Improving variant scrapping

This topic is: resolved

 

Thank you for contacting me. Please note that I live in the GMT+3 time zone - responses might be delayed by this.

This topic has 7 replies, 2 voices, and was last updated 1 month ago by Szabi – CodeRevolution.

Viewing 7 reply threads
  • Author
    Posts
    • #11511


      Blob
      Participant
      Post count: 3

      Hello,

      Thank you for this perfectly functional scrapper for my needs.
      However, I have a question about variants.
      The variant data is returned in this format and is only the value of each variant:
      $variant1 / $variant2 / $variant3
      This is obviously an example.

      Is it possible to obtain the variant type for each value?
      Example:
      Color:
      $variant

      Length :
      $variant

      I’ve added an image to show that the information is available for Shopify, for example. Is it therefore possible to obtain this information so that everything is presented correctly without reworking the data, which is a very important time-saver?

      Thank you very much.
      Blob

      Attachments:
      You must be logged in to view attached files.
    • #11513


      Szabi – CodeRevolution
      Keymaster
      Post count: 4716

      Hello,

      First of all, thank you for your purchase.

      Unfortunately, scraping separate variants is not possible in this case, as the data in the site structure of Shopify is represented in the ‘$variant1 / $variant2 / $variant3’ structure, not in the ‘Color: $variant Length : $variant’ structure. Because of this, the variants are imported in the plugin as a single entity.

      I noted this suggestion, will think on it, however, I already been hit by this issue when I created the plugin and back them I concluded that scraping separate variant data would make the implementation of the plugin exponentially more complicated.

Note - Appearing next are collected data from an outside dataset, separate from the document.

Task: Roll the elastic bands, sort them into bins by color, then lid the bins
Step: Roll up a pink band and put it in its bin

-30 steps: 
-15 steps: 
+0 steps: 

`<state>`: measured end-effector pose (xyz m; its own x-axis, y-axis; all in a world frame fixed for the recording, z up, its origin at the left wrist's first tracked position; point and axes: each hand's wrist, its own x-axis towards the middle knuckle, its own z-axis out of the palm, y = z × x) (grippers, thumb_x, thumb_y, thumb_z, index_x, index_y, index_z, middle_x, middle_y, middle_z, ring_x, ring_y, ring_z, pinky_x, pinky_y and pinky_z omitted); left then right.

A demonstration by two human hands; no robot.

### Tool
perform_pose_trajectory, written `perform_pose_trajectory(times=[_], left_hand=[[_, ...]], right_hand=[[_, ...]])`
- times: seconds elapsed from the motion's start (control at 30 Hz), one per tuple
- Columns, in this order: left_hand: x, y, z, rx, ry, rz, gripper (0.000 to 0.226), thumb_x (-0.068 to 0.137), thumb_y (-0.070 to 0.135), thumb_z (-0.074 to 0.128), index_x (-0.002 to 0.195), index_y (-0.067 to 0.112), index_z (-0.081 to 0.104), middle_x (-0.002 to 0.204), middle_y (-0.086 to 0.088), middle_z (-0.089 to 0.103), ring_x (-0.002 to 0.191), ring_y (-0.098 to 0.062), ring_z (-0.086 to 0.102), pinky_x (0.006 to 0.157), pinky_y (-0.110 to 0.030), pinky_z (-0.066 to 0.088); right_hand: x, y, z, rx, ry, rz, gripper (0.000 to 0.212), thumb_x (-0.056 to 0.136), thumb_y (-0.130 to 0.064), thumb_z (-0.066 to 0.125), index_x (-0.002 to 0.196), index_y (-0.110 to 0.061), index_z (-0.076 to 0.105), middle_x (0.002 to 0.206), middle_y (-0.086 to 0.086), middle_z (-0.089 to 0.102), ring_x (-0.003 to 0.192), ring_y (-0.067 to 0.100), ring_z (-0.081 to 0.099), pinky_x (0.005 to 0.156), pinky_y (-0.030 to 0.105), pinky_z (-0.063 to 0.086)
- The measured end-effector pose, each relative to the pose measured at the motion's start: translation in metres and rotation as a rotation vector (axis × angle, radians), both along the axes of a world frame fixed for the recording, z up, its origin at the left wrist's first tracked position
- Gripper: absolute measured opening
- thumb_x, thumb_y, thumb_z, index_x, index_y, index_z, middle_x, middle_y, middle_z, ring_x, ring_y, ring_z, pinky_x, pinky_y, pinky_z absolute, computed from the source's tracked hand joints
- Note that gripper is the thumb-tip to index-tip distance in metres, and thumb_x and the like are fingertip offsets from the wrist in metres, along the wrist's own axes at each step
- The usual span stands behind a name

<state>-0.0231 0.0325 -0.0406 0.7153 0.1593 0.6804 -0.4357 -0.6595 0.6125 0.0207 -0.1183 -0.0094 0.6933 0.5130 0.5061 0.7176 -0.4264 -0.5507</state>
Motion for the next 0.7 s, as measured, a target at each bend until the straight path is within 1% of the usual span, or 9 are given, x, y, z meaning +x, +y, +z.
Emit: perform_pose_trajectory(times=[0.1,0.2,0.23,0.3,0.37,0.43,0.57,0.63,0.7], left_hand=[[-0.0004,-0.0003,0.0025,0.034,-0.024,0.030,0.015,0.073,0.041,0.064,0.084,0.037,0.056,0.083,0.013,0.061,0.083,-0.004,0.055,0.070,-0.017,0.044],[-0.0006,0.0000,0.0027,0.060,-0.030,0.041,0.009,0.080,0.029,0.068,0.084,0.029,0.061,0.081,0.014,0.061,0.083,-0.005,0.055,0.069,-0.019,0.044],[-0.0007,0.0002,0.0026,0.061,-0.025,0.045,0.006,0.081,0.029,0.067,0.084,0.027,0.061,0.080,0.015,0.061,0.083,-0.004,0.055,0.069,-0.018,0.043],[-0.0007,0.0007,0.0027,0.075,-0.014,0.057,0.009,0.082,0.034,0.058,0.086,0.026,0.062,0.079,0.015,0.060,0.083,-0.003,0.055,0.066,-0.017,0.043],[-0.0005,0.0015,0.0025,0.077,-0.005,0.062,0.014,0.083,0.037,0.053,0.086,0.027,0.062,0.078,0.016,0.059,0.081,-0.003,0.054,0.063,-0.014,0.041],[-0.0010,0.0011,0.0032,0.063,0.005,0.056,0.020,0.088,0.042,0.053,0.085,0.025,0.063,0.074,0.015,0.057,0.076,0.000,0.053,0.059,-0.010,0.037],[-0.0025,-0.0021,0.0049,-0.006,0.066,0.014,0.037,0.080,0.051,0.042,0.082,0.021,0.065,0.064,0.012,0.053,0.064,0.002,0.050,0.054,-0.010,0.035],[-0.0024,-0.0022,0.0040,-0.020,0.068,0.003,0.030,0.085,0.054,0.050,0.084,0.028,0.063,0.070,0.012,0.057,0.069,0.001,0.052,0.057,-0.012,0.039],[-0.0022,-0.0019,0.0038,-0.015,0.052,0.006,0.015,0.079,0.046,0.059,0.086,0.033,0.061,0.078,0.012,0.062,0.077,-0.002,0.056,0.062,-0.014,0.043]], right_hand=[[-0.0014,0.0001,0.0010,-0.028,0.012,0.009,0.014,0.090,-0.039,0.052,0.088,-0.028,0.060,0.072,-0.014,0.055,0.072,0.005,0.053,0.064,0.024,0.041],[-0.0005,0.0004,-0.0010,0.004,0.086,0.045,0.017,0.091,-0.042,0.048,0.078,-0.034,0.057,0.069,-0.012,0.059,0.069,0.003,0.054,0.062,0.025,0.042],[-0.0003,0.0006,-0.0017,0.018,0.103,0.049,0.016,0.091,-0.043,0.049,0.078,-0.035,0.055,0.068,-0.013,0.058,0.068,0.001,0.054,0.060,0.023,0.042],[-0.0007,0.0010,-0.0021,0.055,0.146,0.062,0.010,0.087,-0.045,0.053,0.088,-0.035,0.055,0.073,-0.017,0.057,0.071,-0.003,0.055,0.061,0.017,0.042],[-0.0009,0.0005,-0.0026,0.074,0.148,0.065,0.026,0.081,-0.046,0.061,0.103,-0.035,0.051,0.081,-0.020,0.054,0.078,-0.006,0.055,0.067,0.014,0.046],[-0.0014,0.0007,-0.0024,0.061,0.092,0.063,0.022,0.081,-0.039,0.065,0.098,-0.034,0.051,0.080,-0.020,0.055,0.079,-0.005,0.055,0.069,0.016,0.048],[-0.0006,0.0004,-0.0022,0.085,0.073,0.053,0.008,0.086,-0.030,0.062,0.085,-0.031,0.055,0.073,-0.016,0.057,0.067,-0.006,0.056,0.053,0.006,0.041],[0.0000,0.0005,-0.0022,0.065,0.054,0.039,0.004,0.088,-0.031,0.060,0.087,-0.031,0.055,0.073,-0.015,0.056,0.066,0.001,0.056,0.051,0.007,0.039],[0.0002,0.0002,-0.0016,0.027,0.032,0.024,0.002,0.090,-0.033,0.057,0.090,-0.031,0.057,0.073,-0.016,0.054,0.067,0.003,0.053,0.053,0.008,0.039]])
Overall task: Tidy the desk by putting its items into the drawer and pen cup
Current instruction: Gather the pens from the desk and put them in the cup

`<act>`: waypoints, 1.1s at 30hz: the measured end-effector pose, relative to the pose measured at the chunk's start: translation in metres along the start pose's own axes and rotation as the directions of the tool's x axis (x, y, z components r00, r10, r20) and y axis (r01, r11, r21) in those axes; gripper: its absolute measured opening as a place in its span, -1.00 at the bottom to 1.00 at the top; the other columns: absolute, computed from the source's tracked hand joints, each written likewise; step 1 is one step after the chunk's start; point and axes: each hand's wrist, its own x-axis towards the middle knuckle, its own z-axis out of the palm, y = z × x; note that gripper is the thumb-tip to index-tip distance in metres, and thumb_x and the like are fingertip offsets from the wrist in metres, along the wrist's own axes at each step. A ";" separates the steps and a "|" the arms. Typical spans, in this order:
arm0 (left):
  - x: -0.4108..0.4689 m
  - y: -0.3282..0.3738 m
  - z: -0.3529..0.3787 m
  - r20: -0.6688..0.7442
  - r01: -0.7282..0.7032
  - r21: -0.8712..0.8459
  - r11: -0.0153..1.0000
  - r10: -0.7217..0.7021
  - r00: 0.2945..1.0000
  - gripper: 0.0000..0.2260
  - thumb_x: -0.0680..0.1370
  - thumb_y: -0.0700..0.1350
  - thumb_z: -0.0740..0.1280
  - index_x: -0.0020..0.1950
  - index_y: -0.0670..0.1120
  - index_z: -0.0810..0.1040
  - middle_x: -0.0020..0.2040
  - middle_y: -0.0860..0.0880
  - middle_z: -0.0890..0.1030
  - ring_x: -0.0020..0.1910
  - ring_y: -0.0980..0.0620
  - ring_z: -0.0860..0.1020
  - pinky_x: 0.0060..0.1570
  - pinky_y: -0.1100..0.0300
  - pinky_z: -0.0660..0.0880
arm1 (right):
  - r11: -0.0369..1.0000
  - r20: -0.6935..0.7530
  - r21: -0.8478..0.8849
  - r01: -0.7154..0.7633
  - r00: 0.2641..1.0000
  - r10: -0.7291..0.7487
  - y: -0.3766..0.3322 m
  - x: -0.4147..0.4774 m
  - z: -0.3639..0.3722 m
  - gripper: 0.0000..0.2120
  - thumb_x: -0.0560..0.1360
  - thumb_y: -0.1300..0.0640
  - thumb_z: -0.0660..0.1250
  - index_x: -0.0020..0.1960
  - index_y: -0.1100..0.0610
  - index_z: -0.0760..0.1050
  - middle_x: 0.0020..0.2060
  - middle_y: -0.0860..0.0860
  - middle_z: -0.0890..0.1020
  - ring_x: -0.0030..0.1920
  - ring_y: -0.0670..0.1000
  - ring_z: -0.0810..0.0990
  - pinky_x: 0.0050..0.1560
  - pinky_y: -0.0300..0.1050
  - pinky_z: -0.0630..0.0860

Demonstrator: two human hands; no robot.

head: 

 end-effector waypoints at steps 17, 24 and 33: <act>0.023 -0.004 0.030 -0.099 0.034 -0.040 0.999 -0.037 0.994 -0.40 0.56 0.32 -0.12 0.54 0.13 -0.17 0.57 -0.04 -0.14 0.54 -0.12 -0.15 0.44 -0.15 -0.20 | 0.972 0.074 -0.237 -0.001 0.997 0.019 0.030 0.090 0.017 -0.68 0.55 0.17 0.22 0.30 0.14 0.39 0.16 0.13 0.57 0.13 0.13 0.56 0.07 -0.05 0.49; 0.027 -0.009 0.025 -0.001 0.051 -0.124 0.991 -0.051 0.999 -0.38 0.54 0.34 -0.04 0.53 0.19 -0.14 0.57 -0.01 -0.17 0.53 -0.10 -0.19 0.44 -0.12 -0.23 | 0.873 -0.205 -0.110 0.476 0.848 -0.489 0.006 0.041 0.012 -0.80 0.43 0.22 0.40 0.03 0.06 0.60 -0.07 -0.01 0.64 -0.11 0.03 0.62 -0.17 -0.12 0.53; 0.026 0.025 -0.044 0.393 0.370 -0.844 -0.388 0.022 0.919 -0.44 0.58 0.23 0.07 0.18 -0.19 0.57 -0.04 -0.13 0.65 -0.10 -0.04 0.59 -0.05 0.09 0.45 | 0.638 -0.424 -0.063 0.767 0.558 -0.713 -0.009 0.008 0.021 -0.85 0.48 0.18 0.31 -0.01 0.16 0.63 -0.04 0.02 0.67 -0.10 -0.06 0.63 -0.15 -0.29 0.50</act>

But I check on this again, will give it a second thought.

      Regards,
      Szabi – CodeRevolution.

    • #11514


      Blob
      Participant
      Post count: 3

      Hello Szabi,

      I understand and I had seen the video about it, but as other scrappers do, I wanted to know if it was possible.

      I’m not creating an additional topic, but if you’d like I can, as it’s a topic in its own right:

      I’m scrapping a Shopify.
      1. I’ve noticed a lot of image files being uploaded. But the problem lies in the variants. There are many duplicates for each variant.

      1.1 There seems to be 1 image per variant. This seems logical, since a variant can be different, but in reality this is only true in certain cases.

      So if I have 15 variants with the same image, for example for a T-shirt that comes in 15 different sizes, I have 15 images. 1 useful, 14 useless.

      Isn’t it possible to detect if the image used is identical (same URL)?
      If so, don’t download the image. This seems possible, as other scrappers do it.

      I wish you all a Merry Christmas. Enjoy the time with your families.

      Thank you very much.
      Blob

    • #11515


      Szabi – CodeRevolution
      Keymaster
      Post count: 4716

      Hello,

      Yes, this is a good idea, it can save some hosting space when scraping.

      Can you send me a peoduct URL, please, which has variations and images are not duplicated, but variation images link to the same image URLs, so i can test this?

      Regards.

    • #11516


      Blob
      Participant
      Post count: 3

      Hello Szabi,

      -https://univers-skull.com/collections/bracelet-tete-de-mort/products/bracelet-tete-de-mort-femme

      With this URL, when I change the variant, on the html side, I don’t see the image URL change. The product URL changes with the variant in it, but the product image doesn’t seem to change.
      It all depends on how you scrape Shopify, because I know it’s also possible to scrape json.

      “And for my original request:
      Is it possible to obtain the variant type for each value?
      Example:
      Color:
      $variant

      Length :
      $variant”

      If you’re looking into it, let me know and I’m sure a lot of people would be interested, but I’m willing to finance part of the development, as it’s a very substantial time-saver with an immediate return on investment. But I’d prefer it to benefit the whole community, as I’ve already played an active part in developing open source scripts.

      Thank you
      Regards,
      Blob

    • #11517


      Szabi – CodeRevolution
      Keymaster
      Post count: 4716

      Hello,

      I updated the plugin to 2.6.6, now it will reuse existing media library ids, in case the same image is found. Please check.

      Regards.

    • #11526


      Blob
      Participant
      Post count: 3

      Hello Szabi,

      I would like to thank you and let you know that your modifications work perfectly for Shopify.
      I will test on Woocommerce soon and let you know.

      What’s really nice about your modifications is that the crawl time for a page has been divided up very significantly. So the script is much faster, but really much faster!
      It’s almost perfect for my needs, I’m impressed.

      My offer still stands for the attributes 😉

      Regards,
      Blob

    • #11527


      Szabi – CodeRevolution
      Keymaster
      Post count: 4716

      I am glad to hear that it works.

      I will think and investigate also the variants importing.

      Regards.

Viewing 7 reply threads

The topic ‘Improving variant scrapping’ is closed to new replies.